**WHAT YOU WILL DO:** Return exactly the lines below, starting with the one that has "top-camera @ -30" and going on through the one that has "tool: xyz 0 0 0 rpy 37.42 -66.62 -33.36".

**SUPPLIED DATA:**
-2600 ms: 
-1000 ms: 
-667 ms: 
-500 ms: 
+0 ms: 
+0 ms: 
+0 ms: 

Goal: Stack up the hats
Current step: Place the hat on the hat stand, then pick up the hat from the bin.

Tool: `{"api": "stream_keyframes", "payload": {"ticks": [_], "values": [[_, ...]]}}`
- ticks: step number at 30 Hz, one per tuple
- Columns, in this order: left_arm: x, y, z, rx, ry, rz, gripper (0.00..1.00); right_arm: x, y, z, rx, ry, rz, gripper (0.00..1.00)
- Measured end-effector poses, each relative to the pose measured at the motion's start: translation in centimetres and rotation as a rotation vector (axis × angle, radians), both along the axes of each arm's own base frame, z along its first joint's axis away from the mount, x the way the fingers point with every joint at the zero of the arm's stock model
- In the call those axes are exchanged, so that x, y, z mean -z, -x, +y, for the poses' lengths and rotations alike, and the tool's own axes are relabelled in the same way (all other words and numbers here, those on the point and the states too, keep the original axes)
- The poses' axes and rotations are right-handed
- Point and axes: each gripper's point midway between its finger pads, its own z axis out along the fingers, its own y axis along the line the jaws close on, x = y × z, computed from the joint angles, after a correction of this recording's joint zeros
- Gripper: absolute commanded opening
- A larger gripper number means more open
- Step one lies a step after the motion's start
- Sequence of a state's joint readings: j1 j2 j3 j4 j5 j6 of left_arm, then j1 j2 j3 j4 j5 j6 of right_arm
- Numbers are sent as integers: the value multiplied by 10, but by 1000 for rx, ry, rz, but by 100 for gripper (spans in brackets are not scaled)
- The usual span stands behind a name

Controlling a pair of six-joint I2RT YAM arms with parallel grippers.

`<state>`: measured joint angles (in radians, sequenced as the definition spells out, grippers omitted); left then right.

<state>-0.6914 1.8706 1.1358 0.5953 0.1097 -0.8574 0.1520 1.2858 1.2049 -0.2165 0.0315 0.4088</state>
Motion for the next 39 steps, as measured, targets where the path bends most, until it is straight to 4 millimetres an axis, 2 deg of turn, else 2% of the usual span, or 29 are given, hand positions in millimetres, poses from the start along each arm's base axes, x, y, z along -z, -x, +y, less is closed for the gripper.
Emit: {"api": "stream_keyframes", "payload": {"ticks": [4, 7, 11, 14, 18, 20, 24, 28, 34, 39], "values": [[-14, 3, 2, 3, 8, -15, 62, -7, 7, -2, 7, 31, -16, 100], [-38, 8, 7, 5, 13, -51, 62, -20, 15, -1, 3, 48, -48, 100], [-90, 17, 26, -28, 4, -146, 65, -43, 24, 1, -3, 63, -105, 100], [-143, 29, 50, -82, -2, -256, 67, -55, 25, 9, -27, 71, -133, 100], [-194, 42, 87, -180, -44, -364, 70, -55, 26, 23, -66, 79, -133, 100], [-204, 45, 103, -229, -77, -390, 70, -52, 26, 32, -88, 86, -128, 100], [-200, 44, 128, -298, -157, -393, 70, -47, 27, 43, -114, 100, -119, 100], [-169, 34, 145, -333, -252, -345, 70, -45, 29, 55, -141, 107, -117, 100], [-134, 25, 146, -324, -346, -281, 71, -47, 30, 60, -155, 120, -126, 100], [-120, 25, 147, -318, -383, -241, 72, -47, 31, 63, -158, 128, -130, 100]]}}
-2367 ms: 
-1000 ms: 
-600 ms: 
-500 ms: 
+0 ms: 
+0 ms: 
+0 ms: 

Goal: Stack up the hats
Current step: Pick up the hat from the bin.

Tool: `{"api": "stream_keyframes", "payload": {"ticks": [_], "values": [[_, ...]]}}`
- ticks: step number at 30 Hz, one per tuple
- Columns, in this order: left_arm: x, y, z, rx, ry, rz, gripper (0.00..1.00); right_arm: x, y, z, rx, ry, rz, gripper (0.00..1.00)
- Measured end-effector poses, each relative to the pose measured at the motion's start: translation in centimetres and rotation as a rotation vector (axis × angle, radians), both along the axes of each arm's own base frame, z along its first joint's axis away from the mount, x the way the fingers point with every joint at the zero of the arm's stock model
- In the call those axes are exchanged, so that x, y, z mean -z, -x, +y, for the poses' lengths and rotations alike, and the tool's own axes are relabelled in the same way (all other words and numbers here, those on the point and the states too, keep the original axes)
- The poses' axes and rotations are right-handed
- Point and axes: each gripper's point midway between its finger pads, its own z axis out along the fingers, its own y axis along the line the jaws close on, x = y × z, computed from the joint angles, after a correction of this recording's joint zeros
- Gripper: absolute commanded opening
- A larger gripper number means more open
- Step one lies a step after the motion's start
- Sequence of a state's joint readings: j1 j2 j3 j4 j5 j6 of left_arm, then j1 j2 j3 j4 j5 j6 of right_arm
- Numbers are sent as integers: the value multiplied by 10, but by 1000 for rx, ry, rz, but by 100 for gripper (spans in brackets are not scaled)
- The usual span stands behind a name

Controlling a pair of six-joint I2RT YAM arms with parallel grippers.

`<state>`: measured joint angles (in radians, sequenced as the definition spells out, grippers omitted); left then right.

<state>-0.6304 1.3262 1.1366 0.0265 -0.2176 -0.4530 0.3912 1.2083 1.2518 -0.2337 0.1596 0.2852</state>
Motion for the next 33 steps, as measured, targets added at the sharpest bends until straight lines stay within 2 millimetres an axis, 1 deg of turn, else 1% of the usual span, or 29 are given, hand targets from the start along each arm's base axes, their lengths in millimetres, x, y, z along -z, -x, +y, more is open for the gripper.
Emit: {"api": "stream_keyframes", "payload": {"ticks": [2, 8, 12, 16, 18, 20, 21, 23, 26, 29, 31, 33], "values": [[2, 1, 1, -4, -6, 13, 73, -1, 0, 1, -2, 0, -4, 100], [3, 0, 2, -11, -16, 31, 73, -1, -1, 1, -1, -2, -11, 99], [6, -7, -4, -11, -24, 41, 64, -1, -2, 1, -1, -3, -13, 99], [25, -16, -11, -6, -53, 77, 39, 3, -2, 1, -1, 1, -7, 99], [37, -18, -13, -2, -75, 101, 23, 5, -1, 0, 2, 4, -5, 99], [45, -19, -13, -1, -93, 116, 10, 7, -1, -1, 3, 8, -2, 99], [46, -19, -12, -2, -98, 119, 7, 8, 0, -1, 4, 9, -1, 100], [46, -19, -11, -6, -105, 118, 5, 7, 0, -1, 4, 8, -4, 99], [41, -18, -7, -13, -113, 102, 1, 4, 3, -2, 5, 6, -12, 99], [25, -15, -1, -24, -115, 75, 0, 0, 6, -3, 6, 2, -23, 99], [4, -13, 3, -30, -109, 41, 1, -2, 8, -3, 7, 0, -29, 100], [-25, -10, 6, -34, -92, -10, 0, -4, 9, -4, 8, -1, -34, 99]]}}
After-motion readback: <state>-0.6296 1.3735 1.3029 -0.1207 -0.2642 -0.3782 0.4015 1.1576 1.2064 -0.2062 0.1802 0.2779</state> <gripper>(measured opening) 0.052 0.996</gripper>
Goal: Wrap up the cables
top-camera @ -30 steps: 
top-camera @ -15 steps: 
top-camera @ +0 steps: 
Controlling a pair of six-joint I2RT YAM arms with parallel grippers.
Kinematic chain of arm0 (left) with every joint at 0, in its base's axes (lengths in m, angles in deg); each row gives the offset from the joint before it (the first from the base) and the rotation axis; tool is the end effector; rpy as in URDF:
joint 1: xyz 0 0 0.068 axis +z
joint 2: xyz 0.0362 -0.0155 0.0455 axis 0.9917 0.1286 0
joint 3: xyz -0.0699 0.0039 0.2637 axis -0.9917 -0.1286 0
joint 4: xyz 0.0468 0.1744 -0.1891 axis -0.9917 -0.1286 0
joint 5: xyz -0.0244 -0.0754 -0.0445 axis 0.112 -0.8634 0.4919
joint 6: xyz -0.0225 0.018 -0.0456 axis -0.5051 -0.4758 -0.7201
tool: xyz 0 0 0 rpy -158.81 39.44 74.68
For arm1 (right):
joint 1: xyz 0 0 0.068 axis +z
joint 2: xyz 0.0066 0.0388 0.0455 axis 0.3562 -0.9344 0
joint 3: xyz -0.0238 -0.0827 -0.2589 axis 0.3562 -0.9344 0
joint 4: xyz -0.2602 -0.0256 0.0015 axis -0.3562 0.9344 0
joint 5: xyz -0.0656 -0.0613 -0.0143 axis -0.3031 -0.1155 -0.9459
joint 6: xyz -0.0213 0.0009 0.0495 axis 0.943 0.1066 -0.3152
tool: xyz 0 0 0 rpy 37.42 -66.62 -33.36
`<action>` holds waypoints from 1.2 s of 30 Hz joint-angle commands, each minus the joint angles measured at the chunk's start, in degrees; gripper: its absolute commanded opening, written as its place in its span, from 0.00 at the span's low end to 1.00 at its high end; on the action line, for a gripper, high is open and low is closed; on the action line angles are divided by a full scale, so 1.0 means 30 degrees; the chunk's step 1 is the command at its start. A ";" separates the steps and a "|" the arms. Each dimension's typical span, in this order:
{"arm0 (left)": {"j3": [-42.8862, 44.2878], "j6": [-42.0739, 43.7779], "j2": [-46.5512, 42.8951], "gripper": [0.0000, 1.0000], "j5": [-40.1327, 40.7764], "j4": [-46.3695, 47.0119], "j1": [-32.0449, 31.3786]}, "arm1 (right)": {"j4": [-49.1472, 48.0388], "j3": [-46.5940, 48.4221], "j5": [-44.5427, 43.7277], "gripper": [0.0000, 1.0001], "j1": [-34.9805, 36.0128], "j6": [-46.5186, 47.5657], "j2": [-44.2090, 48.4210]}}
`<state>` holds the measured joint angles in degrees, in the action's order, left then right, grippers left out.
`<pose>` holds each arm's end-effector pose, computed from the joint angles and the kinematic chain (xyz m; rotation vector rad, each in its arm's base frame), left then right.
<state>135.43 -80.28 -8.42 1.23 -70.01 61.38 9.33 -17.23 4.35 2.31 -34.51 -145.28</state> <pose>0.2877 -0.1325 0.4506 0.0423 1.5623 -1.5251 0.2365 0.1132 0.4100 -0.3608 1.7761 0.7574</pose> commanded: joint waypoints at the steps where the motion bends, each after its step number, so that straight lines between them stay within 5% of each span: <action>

**RESPONSE AREA:**
top-camera @ -30 steps: 
top-camera @ -15 steps: 
top-camera @ +0 steps: 
Controlling a pair of six-joint I2RT YAM arms with parallel grippers.
Kinematic chain of arm0 (left) with every joint at 0, in its base's axes (lengths in m, angles in deg); each row gives the offset from the joint before it (the first from the base) and the rotation axis; tool is the end effector; rpy as in URDF:
joint 1: xyz 0 0 0.068 axis +z
joint 2: xyz 0.0362 -0.0155 0.0455 axis 0.9917 0.1286 0
joint 3: xyz -0.0699 0.0039 0.2637 axis -0.9917 -0.1286 0
joint 4: xyz 0.0468 0.1744 -0.1891 axis -0.9917 -0.1286 0
joint 5: xyz -0.0244 -0.0754 -0.0445 axis 0.112 -0.8634 0.4919
joint 6: xyz -0.0225 0.018 -0.0456 axis -0.5051 -0.4758 -0.7201
tool: xyz 0 0 0 rpy -158.81 39.44 74.68
For arm1 (right):
joint 1: xyz 0 0 0.068 axis +z
joint 2: xyz 0.0066 0.0388 0.0455 axis 0.3562 -0.9344 0
joint 3: xyz -0.0238 -0.0827 -0.2589 axis 0.3562 -0.9344 0
joint 4: xyz -0.2602 -0.0256 0.0015 axis -0.3562 0.9344 0
joint 5: xyz -0.0656 -0.0613 -0.0143 axis -0.3031 -0.1155 -0.9459
joint 6: xyz -0.0213 0.0009 0.0495 axis 0.943 0.1066 -0.3152
tool: xyz 0 0 0 rpy 37.42 -66.62 -33.36

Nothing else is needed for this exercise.